無念

朝はやはり父は眠っていました。私は昨晩ソファーベッドで寝ることがでいたのですが、夫はテーブルにつっぷして寝ていました。だから、「こっちで寝ていいよ」と言い残して、私は母を迎えに行きました。8時頃、病室を出たと思います。実家で折り返して、途中のGSで給油しようとすると、夫から電話が来ました。「今どこ?先生がお父さんが危ないから、なるべく早くに来るようにって」給油を済ませて、また、昨晩呼んだ親戚のおじさんと伯母を呼びました。

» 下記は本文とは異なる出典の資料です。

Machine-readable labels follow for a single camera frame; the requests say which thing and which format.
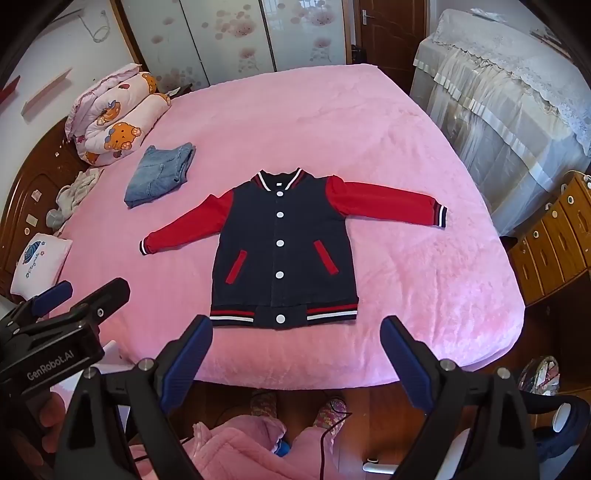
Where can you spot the furniture under white lace cover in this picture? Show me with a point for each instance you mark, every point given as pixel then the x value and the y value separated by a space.
pixel 498 106

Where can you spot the red wall shelf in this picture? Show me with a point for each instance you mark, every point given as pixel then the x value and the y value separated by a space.
pixel 9 90

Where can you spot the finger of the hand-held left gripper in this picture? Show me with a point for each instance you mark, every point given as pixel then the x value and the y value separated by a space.
pixel 108 295
pixel 53 295

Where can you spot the folded blue jeans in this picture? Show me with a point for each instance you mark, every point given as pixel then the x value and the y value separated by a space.
pixel 157 177

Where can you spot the brown wooden door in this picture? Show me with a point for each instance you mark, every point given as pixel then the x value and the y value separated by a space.
pixel 392 37

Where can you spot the crumpled grey white clothes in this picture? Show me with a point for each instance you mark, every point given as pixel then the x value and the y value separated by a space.
pixel 76 191

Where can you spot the pink bear print quilt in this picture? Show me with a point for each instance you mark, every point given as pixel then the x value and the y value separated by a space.
pixel 120 124

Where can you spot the person's pink robe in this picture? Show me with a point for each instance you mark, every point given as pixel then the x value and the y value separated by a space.
pixel 240 447

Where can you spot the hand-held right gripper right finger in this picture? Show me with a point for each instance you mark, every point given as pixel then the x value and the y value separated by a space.
pixel 406 364

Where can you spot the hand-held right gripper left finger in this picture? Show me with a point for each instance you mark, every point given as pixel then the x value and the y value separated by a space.
pixel 184 364

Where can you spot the knitted slipper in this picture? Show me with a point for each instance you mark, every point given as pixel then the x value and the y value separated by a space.
pixel 264 404
pixel 328 413

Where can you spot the wooden chest of drawers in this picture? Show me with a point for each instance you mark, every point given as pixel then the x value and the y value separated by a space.
pixel 554 249

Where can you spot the navy red varsity jacket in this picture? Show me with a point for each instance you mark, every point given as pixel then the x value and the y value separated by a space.
pixel 258 258

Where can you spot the person's left hand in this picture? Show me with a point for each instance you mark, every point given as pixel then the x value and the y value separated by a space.
pixel 51 413

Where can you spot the clear plastic bag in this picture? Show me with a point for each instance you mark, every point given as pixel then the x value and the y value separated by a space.
pixel 540 374

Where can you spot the pink wall shelf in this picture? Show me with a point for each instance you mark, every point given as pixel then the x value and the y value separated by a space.
pixel 46 92

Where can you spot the pink fleece blanket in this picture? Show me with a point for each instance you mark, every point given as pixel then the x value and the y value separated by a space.
pixel 369 138

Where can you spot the brown wooden headboard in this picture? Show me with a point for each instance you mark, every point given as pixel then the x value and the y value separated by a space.
pixel 27 184

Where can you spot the white printed pillow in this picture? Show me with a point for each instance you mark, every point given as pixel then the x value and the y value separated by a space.
pixel 39 263

母を病棟の正面入り口で降ろしましたが、私は車を入れなければなりません。立体駐車場はこの時間満車でしたが、無理矢理入れようとしました。そのとき、再び、夫から電話。「はやく、はやく」と。病室は見えるのだけれど、駐車できない。やっと、入庫させ、走って病室に行きました。病室の中は雑多な感じがしました。先生は枕元で吸入器のようなものを父の口にあて、おおきな風船のようなものを、ゆっくりと押していました。心電図の数字は20台くらいでした。でも、次第次第に数値が落ちていき、先生が押すのを止めると、ストンと数字がゼロになりました。

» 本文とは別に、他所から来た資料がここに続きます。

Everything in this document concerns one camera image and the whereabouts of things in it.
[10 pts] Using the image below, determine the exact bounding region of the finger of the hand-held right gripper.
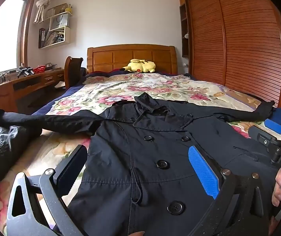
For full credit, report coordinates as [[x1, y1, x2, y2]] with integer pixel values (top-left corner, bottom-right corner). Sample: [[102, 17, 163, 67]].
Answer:
[[264, 118, 281, 135]]

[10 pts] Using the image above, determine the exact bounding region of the knotted white curtain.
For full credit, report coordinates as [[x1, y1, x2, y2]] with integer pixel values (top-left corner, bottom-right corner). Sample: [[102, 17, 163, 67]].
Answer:
[[33, 0, 57, 24]]

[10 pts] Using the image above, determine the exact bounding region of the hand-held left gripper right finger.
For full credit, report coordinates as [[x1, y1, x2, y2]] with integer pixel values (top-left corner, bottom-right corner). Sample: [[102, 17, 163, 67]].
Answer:
[[188, 146, 272, 236]]

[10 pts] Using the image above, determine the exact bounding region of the black device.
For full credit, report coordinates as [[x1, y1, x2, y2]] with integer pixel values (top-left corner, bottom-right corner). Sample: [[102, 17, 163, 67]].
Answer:
[[17, 66, 35, 77]]

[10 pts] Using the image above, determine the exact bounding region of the yellow plush toy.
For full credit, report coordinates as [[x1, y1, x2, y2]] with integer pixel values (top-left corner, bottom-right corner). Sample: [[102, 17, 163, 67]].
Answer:
[[120, 58, 156, 74]]

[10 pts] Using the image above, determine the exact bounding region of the white wall shelf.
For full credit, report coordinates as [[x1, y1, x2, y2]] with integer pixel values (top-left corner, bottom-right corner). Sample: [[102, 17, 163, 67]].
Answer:
[[38, 4, 73, 49]]

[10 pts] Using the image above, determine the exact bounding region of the black coat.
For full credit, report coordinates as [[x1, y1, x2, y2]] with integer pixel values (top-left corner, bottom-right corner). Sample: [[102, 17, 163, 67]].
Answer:
[[0, 92, 281, 236]]

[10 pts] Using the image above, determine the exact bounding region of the wooden slatted wardrobe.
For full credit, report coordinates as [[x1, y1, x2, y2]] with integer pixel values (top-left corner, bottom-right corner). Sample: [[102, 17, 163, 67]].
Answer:
[[177, 0, 281, 109]]

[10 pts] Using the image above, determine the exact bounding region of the row of books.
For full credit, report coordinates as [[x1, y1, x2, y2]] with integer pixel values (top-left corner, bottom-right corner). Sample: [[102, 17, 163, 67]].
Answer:
[[39, 28, 65, 48]]

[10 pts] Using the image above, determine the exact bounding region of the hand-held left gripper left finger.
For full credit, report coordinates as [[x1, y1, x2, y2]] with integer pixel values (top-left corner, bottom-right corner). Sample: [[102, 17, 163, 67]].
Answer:
[[6, 145, 88, 236]]

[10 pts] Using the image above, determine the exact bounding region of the floral blanket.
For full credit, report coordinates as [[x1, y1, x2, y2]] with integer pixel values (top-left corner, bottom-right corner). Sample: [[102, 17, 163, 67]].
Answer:
[[0, 72, 264, 227]]

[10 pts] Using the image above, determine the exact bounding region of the wooden bed headboard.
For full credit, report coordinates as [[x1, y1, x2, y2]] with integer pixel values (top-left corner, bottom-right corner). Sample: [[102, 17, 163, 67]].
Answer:
[[86, 45, 178, 75]]

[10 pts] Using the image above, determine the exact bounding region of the wooden chair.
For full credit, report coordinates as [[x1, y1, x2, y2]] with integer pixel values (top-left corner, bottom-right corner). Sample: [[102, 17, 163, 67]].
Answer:
[[64, 56, 87, 90]]

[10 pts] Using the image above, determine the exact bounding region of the black crinkled jacket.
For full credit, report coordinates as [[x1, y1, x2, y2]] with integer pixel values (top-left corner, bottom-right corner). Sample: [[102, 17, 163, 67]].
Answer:
[[0, 125, 43, 202]]

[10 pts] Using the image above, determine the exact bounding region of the window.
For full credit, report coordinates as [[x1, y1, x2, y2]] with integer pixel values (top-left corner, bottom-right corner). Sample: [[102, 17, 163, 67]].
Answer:
[[0, 0, 36, 77]]

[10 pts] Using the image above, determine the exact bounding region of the white paper bag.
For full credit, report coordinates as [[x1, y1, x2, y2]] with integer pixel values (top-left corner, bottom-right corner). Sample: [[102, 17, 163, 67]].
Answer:
[[50, 13, 68, 30]]

先生が聴診器を胸にあて、携帯の時計で時間を確認し、「9時10分とさせて頂きます」と静かにおっしゃいました。

予期はしていたことなのですが、実際に起こってしまうと、訳もなく涙がでてきてしまいました。先生はすぐにその場を立ち去りましたが、看護師さんは残ってくれ、機械類をはずしてくれました。その間、私は、ケアステーションに行き、事務の人に、「○○課の○○さんにお伝え頂きたいのですが」と話したら、「直接話されますか」と言われた。ちょっと迷ったが、父の遺体を霊安室に移すというので、「いいえ。伝言で結構です。『先ほど父が亡くなりました。お世話になりました』とだけ伝えてください」と話した。

部屋の片づけなどに追われていると、ほどなくその○○さんが来てくれた。勤務時間中であるにもかかわらず来てくれた。霊安室まで一緒に言ってくれ、あれやこれやとうちの都合を考えて、指示を出してくれた。

霊安室は噂通りすごかった。天井から足下までガラス張り。海が見える。遺体の横たわる台は、まるで海の中にいるかのよう。ブルーを基調としている。遺体の顔には、丁度光があたるように、スポットライトがついている。

11時15分頃には病院を出られると言われていたが、もう、この頃には時間は過ぎていた。一緒にいてくれた○○さんは、「○○先生の手術が終わるのをまっているんじゃないかしら」と言っていた。きれいに化粧もほどこされた父が、処置室から寝台に載ってやってきた。その台の上に横たわる。ガラスばりだった窓は、カーテン様の板のようなもので、パタパタと覆われた。

ほどなく、担当医だった先生がお見えになり、焼香してくれた。「○○さんが望まれた『最良の医療』ができたかどうかはわかりませんが、また、持ち帰って、自分なりに振り返ってみたいと思います」とおっしゃり、「今、主治医の○○が参りますので」と言って頭を下げ、代わって看護師さんが焼香してくださった。そしてほどなく、主治医の○○先生が、手術着のままでお見えになった。父が、闘病中もっとも信頼していた先生だ。なれた手つきで焼香され、私たちに「このたびは・・・」とおっしゃり頭を下げられた。

先生方は廊下に出られた。父と共に廊下に出た私は、まず担当医の先生に、「先生、どうもありがとう。先生と交わした言葉が、父との最後の会話になってしまいました」と言ったら、「そうですね・・・」と言って涙を浮かべられた。私たちの会話を主治医の○○先生は、そっと見ていた。主治医としてというよりは、管理職として、この担当医が患者の家族にどのように見られていたのかを評価しているのかなと思った。

11時45分頃、病院を後にした。○○さんは、最後まで私たちを見送ってくれた。